Motion C1 (as an amendment to Motion C)
Moved by
At end insert “, and do propose Amendment 15B in lieu—
15B: After Clause 16, insert the following new Clause—
“Environmental protection (1) Regulations may not be made by a relevant national authority under section 12, 13, 15 or 16 unless the relevant national authority is satisfied that the regulations do not— (a) reduce the level of environmental protection arising from the retained EU law to which the provision relates; (b) conflict with any relevant international environmental agreements to which the United Kingdom is party. (2) Prior to making any provision to which this section applies, the relevant national authority must— (a) seek advice from persons who are independent of the authority and have relevant expertise, and (b) publish a report setting out— (i) how the provision does not reduce the level of environmental protection in accordance with subsection (1), and (ii) how the authority has taken into account the advice from the persons referred to in paragraph (a) of this subsection. (3) In this section “relevant international environmental agreements” includes but is not limited to— (a) the UNECE Convention on access to information, public participation in decision-making and access to justice in environmental matters (Aarhus, 25 June 1998); (b) the Council of Europe’s Convention on the Conservation of European Wildlife and Natural Habitats (Bern, 1979); (c) the UN Convention on Biological Diversity (Rio, 1992); (d) the Convention on the Conservation of Migratory Species of Wild Animals (Bonn, 1979); (e) the Convention for the Protection of the Marine Environment of the North-East Atlantic (OSPAR, 1992); (f) the Convention on Wetlands of International Importance especially as Waterfowl Habitat (Ramsar, 1971).””
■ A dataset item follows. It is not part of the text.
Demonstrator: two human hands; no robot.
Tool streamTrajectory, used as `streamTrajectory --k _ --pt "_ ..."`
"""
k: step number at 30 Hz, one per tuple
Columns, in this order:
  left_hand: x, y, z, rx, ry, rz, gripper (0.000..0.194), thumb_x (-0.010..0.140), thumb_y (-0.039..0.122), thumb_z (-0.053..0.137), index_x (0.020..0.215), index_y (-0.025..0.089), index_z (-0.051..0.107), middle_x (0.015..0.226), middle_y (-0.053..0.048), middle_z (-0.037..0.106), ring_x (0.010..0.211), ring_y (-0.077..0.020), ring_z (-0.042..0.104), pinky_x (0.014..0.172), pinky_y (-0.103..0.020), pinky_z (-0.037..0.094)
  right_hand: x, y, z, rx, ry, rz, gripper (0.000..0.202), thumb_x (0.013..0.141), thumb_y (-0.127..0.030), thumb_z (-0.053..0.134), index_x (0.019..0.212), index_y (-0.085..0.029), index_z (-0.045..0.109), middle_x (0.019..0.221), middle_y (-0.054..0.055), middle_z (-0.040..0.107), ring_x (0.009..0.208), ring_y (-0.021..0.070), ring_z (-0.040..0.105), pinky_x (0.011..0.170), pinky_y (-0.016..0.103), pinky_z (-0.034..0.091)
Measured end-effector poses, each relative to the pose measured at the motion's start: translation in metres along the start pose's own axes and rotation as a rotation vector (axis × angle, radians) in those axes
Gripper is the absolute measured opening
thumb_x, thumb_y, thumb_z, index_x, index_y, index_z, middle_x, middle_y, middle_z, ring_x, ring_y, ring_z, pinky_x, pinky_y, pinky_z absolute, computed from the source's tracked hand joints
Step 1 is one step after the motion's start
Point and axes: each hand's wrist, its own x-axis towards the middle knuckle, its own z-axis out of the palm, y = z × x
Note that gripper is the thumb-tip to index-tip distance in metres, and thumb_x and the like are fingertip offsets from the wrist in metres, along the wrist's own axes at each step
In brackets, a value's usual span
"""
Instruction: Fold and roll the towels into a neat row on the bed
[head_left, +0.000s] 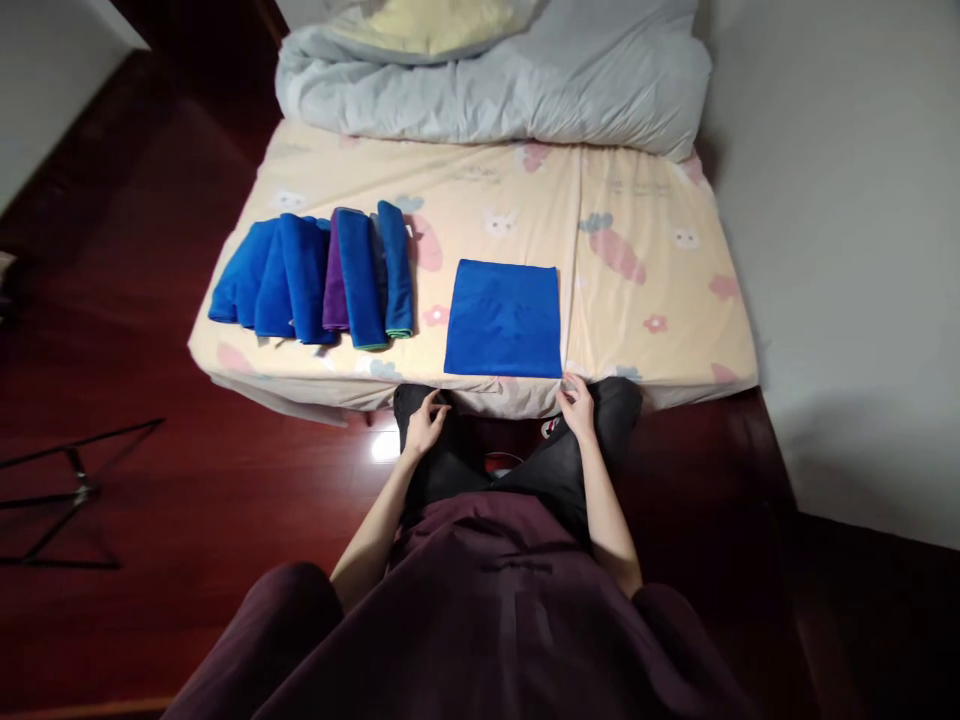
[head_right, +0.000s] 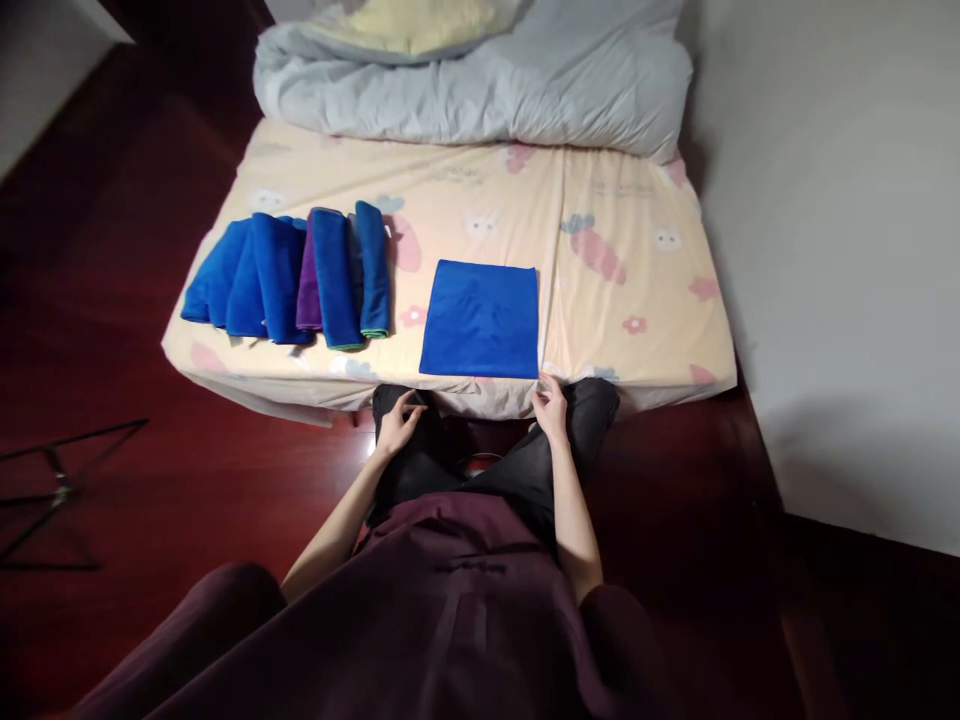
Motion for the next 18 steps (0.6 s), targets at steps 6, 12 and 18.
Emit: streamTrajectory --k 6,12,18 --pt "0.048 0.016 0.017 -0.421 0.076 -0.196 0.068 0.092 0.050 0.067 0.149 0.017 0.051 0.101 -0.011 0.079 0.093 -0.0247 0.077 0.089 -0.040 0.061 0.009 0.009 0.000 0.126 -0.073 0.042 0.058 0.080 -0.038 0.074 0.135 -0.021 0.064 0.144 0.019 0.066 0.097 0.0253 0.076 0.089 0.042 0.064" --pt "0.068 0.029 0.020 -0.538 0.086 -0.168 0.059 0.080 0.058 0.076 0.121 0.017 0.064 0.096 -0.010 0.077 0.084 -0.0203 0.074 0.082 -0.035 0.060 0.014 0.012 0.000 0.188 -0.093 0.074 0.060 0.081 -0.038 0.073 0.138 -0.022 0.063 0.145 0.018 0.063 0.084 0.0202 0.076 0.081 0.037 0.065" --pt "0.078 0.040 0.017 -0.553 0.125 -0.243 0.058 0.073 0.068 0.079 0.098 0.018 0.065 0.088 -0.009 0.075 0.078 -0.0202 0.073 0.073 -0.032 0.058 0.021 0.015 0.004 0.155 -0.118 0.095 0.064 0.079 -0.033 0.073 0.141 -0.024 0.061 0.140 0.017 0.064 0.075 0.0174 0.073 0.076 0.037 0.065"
My Lords, my proposed new clause represents a simplified and shortened version of the amendment passed by your Lordships’ House on Report on 15 May. Before I explain the simplification, I want to thank the noble Baroness, Lady Neville-Rolfe, and officials from the Bill team for their helpful discussion—although I am disappointed that we did not manage to reach a compromise, which I had hoped we would be able to do.
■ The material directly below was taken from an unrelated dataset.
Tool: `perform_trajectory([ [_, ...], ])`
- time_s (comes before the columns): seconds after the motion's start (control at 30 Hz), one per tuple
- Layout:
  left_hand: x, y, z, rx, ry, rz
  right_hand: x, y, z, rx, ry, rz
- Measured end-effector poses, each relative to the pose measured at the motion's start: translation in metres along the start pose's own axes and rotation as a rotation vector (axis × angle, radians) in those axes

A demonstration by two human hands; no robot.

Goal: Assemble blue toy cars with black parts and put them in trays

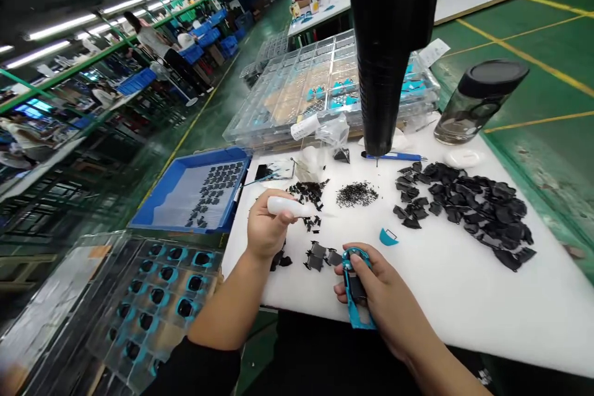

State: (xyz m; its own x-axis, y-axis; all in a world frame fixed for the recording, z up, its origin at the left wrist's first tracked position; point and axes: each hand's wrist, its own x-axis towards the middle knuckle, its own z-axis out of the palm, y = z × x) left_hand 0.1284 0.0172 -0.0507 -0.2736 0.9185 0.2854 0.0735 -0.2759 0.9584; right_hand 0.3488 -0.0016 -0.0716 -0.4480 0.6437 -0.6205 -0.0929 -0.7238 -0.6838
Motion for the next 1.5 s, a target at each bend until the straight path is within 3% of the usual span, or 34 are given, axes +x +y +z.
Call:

I will briefly recap the purpose of the amendment and explain the differences between my new proposal and the previous version. The core purpose remains the same: to ensure that any changes to EU laws do not dilute environmental protection or contravene relevant international environmental agreements, to ensure that expert advice is sought and to ensure transparency by requiring the publication of an explanation of how any changes do not reduce environmental protection and how expert advice supports this assertion.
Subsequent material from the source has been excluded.